> [WORK INSTRUCTION] Show every line of the records below that contains the word "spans".
BEGIN INFORMATION GIVEN
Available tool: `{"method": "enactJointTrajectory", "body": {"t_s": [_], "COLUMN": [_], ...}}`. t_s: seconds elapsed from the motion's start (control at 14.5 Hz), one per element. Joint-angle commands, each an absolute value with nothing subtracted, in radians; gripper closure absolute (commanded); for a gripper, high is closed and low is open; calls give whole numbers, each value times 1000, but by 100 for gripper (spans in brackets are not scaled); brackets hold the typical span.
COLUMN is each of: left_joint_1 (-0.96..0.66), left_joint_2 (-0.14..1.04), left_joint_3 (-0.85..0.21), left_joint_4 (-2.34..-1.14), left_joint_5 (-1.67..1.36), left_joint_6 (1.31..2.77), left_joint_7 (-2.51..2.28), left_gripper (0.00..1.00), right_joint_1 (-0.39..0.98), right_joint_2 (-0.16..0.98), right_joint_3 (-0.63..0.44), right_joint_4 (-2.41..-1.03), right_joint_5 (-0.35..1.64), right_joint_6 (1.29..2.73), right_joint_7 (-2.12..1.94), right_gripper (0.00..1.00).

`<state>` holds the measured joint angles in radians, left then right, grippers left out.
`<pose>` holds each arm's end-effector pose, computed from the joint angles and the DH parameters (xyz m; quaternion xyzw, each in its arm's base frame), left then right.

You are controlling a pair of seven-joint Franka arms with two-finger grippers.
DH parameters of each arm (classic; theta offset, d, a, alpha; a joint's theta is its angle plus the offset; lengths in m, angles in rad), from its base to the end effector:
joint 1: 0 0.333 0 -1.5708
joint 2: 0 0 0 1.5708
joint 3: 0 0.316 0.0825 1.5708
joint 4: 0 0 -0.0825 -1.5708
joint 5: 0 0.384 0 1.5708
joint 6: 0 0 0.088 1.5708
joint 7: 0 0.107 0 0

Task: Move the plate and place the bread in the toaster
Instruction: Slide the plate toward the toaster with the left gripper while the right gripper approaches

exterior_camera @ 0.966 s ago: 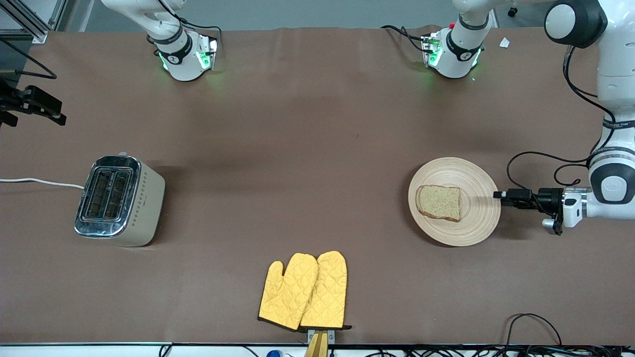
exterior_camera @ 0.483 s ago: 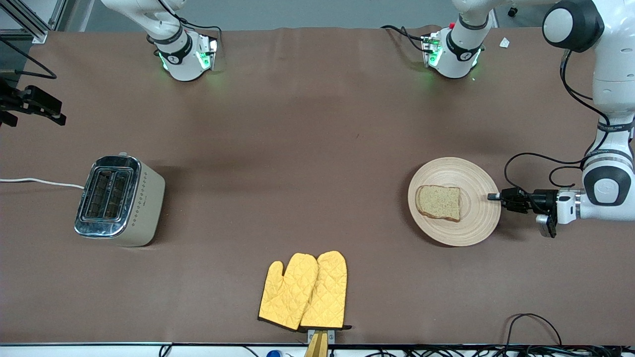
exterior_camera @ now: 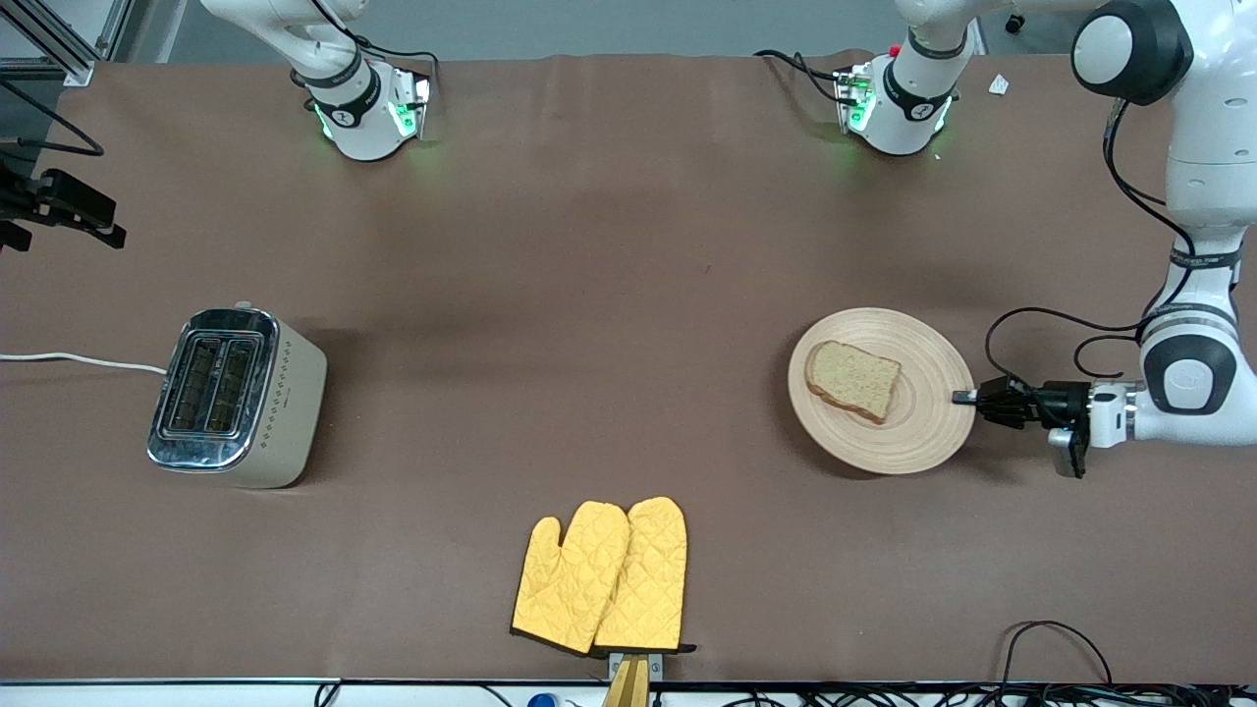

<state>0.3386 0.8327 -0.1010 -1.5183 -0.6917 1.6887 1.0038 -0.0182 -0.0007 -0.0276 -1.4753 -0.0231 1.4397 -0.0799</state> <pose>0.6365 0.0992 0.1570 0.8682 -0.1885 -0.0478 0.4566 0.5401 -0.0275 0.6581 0.9997 0.0157 -0.0181 0.0103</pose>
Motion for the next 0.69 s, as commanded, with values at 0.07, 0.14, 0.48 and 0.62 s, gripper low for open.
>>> {"method": "enactJointTrajectory", "body": {"t_s": [0.07, 0.14, 0.48, 0.62], "left_joint_1": [331, 318, 97, -22], "left_joint_2": [833, 833, 838, 845], "left_joint_3": [-254, -274, -287, -285], "left_joint_4": [-1508, -1506, -1502, -1500], "left_joint_5": [-759, -793, -952, -1046], "left_joint_6": [1695, 1703, 1889, 2020], "left_joint_7": [785, 728, 594, 562], "left_gripper": [100, 100, 100, 100], "right_joint_1": [-25, -23, 14, 37], "right_joint_2": [5, 6, 72, 81], "right_joint_3": [-18, -18, -15, -15], "right_joint_4": [-1465, -1468, -1506, -1567], "right_joint_5": [-3, -2, 17, 18], "right_joint_6": [1433, 1437, 1523, 1593], "right_joint_7": [-83, -86, -43, 39], "right_gripper": [0, 0, 0, 0]}}
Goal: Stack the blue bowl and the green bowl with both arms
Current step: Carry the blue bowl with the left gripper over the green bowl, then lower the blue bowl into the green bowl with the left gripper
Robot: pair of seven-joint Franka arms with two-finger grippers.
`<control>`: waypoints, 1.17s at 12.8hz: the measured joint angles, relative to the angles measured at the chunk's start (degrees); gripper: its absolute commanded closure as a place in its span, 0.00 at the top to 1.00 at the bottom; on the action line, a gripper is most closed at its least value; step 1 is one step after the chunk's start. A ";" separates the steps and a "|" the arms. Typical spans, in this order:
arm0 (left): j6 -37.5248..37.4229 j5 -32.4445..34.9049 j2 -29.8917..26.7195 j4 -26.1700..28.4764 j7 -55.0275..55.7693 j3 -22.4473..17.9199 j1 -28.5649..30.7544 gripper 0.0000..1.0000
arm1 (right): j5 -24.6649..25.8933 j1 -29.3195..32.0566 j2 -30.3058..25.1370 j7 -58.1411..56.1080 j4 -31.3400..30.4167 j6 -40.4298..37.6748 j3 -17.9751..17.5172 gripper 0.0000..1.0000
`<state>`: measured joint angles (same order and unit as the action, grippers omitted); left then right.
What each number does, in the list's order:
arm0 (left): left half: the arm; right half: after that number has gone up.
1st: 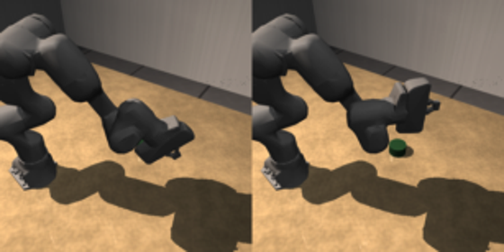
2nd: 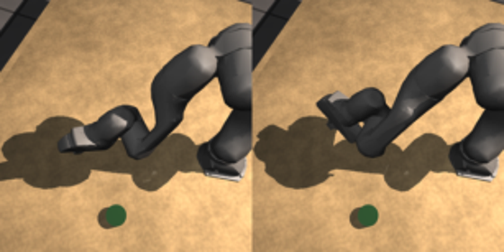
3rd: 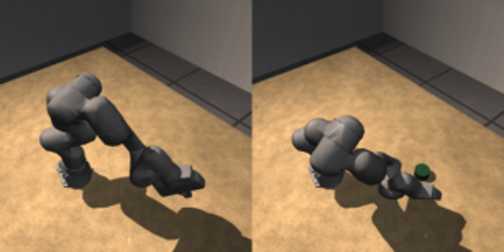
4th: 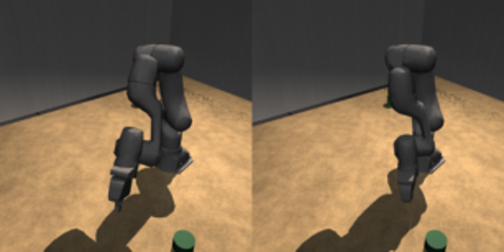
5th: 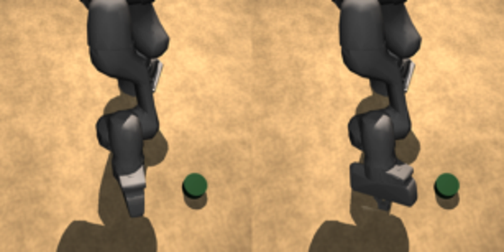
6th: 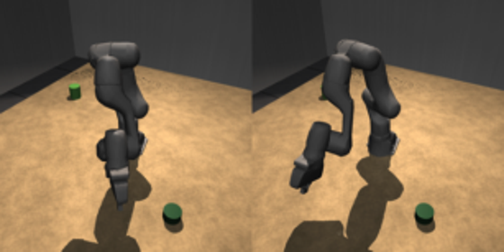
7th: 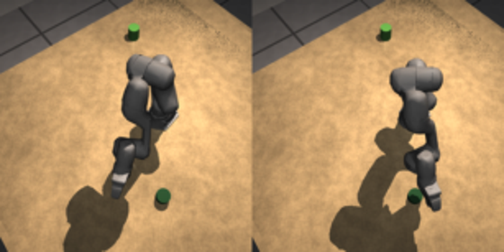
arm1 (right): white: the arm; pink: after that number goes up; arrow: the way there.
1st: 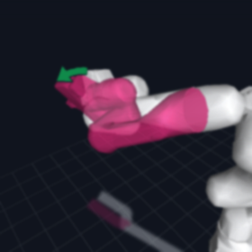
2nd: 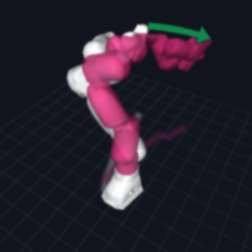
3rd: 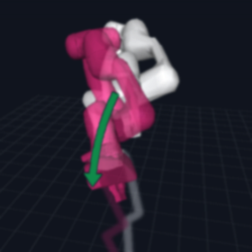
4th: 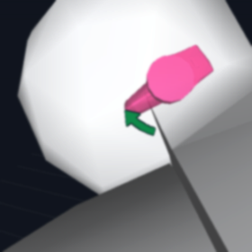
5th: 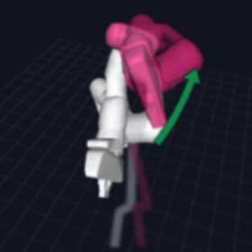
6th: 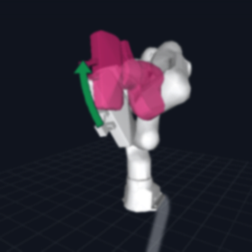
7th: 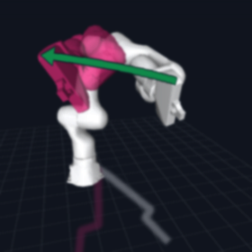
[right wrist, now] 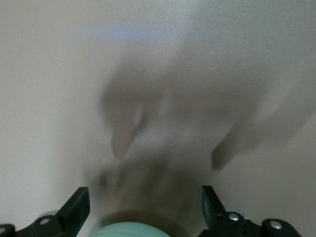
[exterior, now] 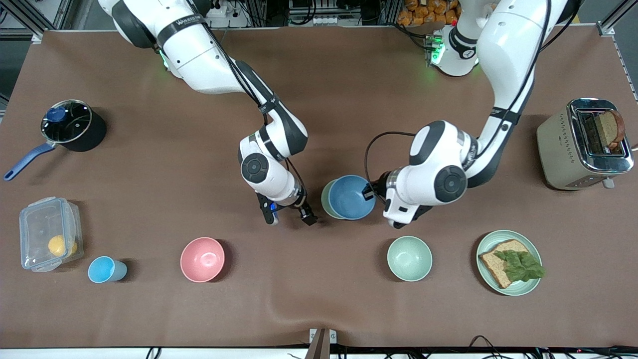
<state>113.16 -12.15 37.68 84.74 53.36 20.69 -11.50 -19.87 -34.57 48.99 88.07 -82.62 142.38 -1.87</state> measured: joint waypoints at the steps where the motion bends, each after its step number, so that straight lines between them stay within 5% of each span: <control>1: 0.15 -0.21 0.39 -0.01 0.29 0.00 -0.35 0.00 | 0.00 0.00 0.18 0.30 0.33 0.00 0.02 1.00; 15: 7.09 -2.68 5.34 1.68 -0.07 -0.16 -1.62 0.00 | 0.00 -0.30 1.22 1.44 2.06 -0.13 -0.01 1.00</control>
<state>120.25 -14.83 43.02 86.43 53.28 20.53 -13.11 -19.87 -34.87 50.21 89.52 -80.56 142.25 -1.88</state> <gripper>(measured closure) 0.952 0.000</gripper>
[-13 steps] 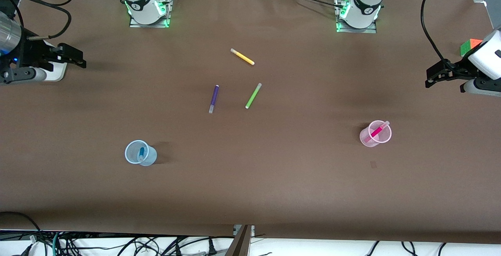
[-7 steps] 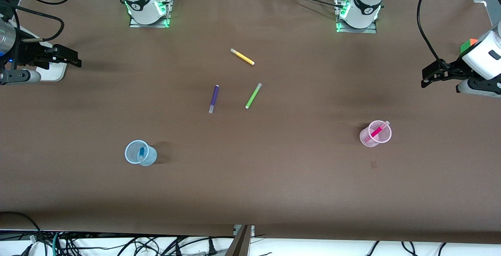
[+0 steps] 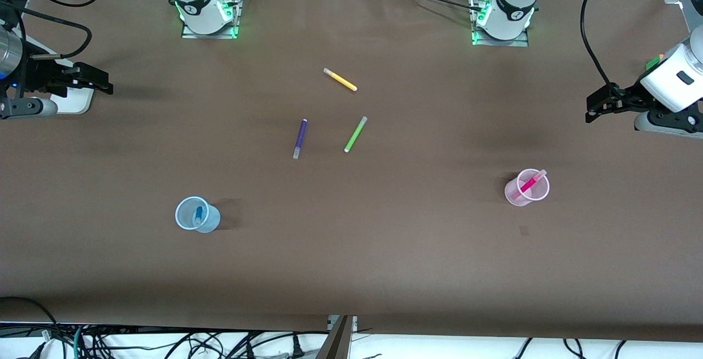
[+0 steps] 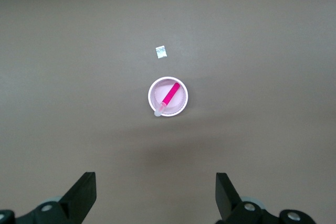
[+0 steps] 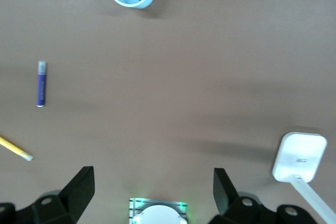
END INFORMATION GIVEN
> [COMPLETED EXERCISE]
Available tool: `{"method": "enactJointTrajectory", "body": {"t_s": [_], "COLUMN": [_], ...}}`. t_s: seconds elapsed from the motion's start (control at 14.5 Hz), one per element. Joint-angle commands, each an absolute value with nothing subtracted, in radians; gripper closure absolute (commanded); for a gripper, high is closed and low is open; calls give whole numbers, each value times 1000, but by 100 for gripper (spans in brackets are not scaled); brackets hold the typical span.
`<control>`: waypoints, 1.17s at 12.8hz: the measured joint angles, relative to the angles measured at the chunk's start (degrees); gripper: its absolute commanded closure as a place in its span, 0.00 at the top to 1.00 at the bottom; on the action line, a gripper is most closed at its least value; step 1 is one step after the chunk's start. A ";" separates the steps and a "|" the arms. Typical spans, in this order:

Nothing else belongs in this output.